Record the advertising slogans and advertising copy that you encounter throughout the day. Pick one slogan/catchphrase or a brief selection of advertising copy and incorporate it into a poem, without mentioning the object or service being marketed.
Pick up a dictionary and randomly choose ten words. Write a poem in five stanzas, with five lines in each stanza, using two of the ten words in each. Make the number of stressed syllables in each line consistent among the stanzas. (The first line of each stanza should have the same number of stressed syllables, etc.)
Compose a poem in the form and style of a postcard note. Keep the length brief, and give the recipient a sense of the place you’re visiting or the space you’re occupying. The location from which you write can be imagined or real. Alternatively, buy a postcard, and try to write a poem based on the image or photograph on the front of the postcard.
Take a poem you feel is finished, and divide the poem in half. Write two new poems by filling in those two halves.
Attend a poetry reading, or listen to a poem from the Academy of American Poets' audio archive or from the Poetry Foundation’s audio files. Write a response to the poem you’ve heard without looking at the poem on the page.

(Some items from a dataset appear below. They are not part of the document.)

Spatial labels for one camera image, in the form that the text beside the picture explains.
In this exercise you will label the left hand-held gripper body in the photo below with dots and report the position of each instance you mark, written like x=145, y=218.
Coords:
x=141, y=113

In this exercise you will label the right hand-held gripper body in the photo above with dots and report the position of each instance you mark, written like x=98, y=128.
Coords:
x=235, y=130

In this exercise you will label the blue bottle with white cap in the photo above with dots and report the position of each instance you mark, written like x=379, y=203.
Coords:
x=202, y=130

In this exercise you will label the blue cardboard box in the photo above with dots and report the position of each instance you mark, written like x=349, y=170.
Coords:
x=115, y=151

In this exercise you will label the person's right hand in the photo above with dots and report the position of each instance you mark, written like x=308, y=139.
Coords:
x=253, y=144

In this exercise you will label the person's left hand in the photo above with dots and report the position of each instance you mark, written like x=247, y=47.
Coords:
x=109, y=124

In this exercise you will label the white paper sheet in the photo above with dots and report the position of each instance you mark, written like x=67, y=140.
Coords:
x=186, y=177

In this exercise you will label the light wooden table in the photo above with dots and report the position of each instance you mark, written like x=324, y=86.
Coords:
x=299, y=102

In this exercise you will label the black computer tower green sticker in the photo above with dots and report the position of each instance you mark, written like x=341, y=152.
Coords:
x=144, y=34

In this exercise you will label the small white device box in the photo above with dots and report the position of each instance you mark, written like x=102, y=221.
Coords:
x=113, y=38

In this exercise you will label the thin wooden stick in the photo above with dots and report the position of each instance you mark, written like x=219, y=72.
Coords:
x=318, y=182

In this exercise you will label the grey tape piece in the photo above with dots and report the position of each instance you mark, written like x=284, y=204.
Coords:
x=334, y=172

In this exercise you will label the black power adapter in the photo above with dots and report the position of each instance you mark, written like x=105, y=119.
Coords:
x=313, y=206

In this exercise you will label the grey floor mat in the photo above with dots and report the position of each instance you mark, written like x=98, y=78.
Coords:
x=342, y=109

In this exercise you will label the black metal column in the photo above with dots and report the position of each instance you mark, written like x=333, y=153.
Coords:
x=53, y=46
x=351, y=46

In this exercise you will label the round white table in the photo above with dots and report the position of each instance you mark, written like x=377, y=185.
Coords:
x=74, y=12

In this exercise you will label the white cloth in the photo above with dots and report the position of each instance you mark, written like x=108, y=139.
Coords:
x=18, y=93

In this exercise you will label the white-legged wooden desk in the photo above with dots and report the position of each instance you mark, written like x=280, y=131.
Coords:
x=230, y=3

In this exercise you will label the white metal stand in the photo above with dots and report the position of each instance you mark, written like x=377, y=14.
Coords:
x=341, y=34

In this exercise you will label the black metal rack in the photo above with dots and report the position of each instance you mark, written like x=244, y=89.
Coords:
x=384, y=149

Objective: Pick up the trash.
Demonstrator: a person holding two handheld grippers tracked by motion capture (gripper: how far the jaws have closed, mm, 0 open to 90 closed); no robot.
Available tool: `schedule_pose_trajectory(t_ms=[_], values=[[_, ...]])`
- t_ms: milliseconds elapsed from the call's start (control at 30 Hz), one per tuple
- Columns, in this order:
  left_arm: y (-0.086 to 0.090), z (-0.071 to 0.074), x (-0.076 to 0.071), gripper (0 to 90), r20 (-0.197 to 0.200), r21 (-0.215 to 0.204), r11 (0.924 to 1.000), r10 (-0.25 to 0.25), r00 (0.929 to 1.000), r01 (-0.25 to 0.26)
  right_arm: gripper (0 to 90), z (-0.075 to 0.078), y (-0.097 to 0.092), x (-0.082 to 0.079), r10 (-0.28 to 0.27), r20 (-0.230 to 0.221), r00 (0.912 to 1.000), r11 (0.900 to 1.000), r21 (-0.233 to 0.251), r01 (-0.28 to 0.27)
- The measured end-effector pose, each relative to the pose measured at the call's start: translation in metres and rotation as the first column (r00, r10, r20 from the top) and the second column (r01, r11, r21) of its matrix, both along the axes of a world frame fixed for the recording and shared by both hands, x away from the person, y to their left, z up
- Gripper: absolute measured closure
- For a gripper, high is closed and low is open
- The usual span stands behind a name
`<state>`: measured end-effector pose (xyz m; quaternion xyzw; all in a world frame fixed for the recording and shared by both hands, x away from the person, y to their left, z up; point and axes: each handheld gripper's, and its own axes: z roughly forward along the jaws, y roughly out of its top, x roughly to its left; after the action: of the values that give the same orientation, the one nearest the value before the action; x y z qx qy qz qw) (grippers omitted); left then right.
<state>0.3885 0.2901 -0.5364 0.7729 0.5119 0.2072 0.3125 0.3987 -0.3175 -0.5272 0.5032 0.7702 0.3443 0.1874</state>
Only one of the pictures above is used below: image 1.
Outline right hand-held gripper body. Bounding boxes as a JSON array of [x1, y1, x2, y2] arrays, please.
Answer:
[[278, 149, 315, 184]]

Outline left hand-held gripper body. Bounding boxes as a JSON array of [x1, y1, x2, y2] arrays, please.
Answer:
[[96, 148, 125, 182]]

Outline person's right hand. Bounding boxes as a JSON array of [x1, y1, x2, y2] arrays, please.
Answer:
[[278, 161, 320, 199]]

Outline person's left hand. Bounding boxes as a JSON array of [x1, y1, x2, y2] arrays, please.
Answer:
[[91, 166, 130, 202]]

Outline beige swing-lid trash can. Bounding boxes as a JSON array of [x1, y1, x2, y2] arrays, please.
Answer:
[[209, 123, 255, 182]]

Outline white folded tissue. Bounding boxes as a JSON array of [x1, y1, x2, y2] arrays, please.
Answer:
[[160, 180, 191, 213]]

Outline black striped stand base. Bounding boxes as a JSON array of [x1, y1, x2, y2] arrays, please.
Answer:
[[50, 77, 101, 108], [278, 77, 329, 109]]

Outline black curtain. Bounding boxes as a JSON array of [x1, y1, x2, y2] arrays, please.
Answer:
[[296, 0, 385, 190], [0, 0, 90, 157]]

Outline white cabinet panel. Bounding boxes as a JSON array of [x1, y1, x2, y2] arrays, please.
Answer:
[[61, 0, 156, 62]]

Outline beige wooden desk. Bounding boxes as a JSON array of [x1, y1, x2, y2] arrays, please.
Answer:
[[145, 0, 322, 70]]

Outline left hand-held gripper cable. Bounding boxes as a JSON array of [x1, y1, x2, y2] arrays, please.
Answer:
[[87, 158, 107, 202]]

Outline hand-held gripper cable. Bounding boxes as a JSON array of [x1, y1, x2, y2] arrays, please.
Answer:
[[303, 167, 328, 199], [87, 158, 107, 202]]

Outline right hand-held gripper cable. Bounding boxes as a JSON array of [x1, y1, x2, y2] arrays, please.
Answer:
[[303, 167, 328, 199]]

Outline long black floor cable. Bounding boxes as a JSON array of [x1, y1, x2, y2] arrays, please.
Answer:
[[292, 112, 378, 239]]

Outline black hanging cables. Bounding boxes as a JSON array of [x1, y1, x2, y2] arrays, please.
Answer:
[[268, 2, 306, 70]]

Make your New Year’s resolution the title of a poem. Write a poem exploring the dimensions of the resolution, perhaps considering what would happen if you kept to it strictly for an entire year or if you broke it right away. Read Mark Halliday’s “Refusal to Notice Beautiful Women” for inspiration.
Write a poem that is an elegy for something or someone you've had to let go of this year.
Write a poem in the style and voice of a personals or classifieds ad. Read C.D. Wright’s “Personals” for inspiration.
Look back through the poems you've written this year and make a list of images or words you've repeated. This list will guide you toward identifying your poetic obsessions. Choose one of your poetic obsessions and write a poem that fully explores it.